**Work to complete**
Please print the entries below exactly, from the line with "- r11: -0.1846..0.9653" through the line with "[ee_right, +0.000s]", including both of those lines and leaving out all others.

Records from a data source
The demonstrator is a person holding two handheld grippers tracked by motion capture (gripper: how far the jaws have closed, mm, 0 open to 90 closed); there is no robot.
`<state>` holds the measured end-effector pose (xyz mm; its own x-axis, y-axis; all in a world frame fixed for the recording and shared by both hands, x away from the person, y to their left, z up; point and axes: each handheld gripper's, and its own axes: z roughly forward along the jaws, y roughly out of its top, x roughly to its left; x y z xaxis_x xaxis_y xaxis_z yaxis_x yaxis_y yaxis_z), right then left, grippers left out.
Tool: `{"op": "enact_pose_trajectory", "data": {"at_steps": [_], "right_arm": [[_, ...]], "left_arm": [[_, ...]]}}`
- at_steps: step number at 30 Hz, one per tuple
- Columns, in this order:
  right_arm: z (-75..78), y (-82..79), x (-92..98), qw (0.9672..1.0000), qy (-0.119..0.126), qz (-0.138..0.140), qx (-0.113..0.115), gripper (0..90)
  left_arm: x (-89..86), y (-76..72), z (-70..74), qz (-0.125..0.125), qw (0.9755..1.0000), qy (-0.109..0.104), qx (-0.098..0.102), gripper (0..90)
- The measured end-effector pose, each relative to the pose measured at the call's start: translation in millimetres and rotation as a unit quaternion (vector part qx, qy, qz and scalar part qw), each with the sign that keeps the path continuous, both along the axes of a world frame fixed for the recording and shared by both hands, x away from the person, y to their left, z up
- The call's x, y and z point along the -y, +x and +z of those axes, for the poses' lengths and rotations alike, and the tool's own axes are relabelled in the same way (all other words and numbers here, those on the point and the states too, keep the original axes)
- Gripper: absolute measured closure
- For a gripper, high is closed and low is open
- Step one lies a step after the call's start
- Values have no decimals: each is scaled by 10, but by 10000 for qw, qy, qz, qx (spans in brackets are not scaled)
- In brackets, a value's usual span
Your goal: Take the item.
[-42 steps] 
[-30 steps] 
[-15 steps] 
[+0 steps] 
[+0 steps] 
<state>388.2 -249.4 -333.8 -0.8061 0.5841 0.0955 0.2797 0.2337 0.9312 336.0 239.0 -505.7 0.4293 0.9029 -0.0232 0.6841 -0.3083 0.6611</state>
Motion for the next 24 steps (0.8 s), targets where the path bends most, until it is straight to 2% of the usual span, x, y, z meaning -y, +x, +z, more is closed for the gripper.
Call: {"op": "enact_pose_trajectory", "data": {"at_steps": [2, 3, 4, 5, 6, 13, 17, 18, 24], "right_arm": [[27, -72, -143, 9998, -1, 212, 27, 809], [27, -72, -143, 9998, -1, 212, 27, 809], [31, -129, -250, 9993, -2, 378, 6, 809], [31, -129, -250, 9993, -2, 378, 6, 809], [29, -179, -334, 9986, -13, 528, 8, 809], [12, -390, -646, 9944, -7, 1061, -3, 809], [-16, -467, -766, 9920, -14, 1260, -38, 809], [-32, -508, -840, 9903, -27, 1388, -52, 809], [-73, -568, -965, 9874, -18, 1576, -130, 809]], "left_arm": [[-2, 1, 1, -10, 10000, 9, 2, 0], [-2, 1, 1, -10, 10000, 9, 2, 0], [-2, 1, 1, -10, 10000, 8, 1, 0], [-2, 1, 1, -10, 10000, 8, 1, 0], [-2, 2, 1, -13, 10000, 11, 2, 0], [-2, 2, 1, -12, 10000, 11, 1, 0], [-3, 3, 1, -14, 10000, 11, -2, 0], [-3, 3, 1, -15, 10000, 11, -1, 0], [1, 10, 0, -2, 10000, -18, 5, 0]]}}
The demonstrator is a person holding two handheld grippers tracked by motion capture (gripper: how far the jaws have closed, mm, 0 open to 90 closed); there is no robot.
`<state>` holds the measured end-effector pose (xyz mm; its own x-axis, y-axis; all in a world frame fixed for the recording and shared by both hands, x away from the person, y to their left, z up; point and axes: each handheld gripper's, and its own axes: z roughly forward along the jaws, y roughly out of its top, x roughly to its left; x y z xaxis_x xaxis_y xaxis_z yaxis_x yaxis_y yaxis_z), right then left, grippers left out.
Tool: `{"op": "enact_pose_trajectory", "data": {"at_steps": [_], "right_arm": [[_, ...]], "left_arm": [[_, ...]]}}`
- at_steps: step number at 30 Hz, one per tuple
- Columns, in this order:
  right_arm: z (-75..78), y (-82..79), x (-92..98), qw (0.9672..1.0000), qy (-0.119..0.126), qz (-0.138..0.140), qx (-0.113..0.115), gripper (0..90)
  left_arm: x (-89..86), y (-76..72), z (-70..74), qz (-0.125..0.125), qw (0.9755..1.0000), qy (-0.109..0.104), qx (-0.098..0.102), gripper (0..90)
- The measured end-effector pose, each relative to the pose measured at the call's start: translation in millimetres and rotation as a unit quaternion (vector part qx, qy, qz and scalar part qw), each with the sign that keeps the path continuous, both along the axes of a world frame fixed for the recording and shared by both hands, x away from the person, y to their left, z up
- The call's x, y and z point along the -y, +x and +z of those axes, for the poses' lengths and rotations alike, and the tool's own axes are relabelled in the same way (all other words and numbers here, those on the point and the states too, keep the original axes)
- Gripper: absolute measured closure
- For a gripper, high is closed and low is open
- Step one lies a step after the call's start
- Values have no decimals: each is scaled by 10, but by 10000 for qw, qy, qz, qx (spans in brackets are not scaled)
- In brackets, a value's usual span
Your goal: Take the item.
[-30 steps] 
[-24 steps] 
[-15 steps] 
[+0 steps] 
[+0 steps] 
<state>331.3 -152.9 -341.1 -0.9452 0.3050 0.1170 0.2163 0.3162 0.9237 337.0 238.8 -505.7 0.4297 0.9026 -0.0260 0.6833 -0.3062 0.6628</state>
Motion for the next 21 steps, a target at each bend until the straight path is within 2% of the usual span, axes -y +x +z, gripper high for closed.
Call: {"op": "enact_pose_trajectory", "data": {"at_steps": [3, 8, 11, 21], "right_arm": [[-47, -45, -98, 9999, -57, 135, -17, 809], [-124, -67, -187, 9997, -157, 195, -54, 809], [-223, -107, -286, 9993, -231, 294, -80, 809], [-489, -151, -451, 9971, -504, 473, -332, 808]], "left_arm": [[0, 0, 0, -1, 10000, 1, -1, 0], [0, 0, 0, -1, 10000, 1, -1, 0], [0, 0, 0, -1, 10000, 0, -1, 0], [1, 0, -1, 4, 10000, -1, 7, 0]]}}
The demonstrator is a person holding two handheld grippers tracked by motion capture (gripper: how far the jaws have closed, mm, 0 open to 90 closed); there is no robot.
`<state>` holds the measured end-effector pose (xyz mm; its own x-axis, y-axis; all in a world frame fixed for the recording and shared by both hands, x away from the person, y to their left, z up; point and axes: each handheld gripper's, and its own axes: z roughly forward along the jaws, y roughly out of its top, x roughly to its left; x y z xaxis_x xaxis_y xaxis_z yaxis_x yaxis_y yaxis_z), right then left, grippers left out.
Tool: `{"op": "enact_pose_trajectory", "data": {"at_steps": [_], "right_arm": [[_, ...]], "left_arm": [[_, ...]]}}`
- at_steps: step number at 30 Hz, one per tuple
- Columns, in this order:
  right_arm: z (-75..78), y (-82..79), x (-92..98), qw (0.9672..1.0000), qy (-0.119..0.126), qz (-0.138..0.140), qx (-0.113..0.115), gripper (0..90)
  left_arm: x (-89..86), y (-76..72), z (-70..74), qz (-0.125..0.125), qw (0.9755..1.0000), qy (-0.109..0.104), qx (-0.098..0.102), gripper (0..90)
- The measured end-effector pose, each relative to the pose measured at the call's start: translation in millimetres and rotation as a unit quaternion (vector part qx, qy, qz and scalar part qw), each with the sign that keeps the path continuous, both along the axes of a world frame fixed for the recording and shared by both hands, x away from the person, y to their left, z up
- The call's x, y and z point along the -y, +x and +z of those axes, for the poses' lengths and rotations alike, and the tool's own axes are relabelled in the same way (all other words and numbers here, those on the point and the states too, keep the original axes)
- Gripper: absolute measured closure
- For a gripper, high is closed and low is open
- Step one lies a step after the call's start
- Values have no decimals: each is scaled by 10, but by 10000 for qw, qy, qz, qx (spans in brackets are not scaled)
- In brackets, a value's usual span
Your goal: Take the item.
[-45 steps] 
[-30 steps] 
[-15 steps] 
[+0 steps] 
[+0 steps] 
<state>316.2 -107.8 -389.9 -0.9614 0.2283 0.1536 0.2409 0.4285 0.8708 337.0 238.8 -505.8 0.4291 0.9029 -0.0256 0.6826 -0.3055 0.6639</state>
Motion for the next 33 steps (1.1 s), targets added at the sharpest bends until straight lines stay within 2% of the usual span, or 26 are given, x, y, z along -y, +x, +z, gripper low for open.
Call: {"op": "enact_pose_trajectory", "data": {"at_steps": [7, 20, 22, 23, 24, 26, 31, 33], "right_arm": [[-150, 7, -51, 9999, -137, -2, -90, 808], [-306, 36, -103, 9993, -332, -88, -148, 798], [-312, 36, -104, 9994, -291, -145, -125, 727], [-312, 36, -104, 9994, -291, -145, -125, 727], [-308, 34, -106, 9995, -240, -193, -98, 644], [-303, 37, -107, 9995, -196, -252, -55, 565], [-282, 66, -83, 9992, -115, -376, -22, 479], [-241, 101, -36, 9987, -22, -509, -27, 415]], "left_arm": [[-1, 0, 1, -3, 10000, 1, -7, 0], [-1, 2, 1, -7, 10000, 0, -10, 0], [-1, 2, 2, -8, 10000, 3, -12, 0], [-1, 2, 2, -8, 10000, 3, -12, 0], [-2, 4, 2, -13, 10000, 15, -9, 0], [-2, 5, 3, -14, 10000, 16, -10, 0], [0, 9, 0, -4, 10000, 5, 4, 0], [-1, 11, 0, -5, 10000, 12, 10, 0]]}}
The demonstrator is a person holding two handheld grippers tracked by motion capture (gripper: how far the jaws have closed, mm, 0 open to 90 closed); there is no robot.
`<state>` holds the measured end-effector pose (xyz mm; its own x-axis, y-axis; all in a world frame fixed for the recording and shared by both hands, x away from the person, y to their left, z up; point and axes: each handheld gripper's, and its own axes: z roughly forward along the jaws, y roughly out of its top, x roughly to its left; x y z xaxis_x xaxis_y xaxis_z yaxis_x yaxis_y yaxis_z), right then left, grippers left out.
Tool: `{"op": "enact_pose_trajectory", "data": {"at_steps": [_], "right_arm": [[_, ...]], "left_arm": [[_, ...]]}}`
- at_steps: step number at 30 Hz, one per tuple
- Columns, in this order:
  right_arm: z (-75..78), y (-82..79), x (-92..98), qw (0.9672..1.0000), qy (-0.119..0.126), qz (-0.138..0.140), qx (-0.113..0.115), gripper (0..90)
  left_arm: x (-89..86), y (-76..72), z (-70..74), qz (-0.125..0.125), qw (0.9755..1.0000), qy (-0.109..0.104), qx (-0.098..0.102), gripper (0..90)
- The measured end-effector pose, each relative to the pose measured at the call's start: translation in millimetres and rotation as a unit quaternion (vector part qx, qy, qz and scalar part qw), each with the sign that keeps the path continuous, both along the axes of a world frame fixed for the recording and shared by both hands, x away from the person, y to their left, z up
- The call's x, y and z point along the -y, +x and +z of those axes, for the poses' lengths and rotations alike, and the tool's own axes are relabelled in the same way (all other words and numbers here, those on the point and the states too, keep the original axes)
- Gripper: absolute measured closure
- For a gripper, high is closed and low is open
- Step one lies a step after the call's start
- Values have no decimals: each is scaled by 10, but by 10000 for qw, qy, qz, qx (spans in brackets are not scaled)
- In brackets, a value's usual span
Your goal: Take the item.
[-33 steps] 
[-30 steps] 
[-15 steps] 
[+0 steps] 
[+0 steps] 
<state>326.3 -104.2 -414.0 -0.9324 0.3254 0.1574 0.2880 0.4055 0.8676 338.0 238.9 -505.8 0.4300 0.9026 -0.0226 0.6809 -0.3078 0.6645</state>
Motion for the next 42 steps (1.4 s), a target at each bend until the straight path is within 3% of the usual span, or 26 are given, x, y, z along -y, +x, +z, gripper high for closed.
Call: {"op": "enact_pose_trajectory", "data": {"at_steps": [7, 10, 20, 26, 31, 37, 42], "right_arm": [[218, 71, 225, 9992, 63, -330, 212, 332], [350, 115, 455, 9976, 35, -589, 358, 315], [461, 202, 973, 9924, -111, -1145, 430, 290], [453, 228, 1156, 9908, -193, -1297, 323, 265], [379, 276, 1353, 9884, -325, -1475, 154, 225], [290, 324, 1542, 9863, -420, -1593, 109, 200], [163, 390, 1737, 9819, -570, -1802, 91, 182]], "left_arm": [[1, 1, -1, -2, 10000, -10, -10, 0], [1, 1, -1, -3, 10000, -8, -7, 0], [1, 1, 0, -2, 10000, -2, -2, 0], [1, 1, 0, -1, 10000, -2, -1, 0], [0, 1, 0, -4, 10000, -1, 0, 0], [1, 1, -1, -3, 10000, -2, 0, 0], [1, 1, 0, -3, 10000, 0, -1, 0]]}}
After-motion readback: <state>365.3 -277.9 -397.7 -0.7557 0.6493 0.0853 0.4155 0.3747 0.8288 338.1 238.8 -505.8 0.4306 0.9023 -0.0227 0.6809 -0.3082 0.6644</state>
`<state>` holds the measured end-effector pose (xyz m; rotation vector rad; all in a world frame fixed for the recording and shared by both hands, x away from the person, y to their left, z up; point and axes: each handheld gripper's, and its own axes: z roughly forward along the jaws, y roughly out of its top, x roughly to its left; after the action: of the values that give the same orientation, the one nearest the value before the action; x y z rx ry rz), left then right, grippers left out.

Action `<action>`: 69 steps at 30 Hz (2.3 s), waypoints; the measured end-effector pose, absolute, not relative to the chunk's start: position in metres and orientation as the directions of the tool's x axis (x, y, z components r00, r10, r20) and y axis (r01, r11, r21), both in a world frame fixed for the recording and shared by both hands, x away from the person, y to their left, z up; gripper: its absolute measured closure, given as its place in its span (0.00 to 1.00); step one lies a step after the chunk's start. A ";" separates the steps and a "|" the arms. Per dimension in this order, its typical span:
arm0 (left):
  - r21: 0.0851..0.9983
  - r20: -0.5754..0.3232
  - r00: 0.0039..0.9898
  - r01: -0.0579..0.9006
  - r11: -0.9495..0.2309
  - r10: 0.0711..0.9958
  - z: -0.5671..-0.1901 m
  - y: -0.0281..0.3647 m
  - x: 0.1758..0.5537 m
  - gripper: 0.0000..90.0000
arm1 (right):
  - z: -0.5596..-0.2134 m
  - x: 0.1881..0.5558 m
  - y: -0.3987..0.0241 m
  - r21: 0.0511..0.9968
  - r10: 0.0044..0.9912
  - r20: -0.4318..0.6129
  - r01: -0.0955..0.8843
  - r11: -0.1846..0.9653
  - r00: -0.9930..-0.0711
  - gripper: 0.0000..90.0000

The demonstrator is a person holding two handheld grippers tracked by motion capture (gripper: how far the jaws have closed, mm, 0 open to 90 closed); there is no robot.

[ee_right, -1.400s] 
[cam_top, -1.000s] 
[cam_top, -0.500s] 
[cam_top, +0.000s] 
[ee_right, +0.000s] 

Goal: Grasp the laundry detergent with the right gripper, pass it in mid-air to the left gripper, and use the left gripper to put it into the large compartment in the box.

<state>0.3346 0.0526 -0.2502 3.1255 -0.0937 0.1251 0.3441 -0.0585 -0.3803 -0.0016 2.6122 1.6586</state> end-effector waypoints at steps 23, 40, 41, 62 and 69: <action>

**Written answer**
  - r11: -0.1846..0.9653
  - r00: -0.9930..-0.0711
  - gripper: 0.0000..90.0000

The demonstrator is a person holding two handheld grippers tracked by motion capture (gripper: how far the jaws have closed, mm, 0 open to 90 closed); there is no robot.

[ee_right, -1.400s] 
[cam_top, -1.000s] 
[cam_top, -0.500s] 
[cam_top, +0.000s] 
[ee_right, +0.000s] 

With that, the answer is complete.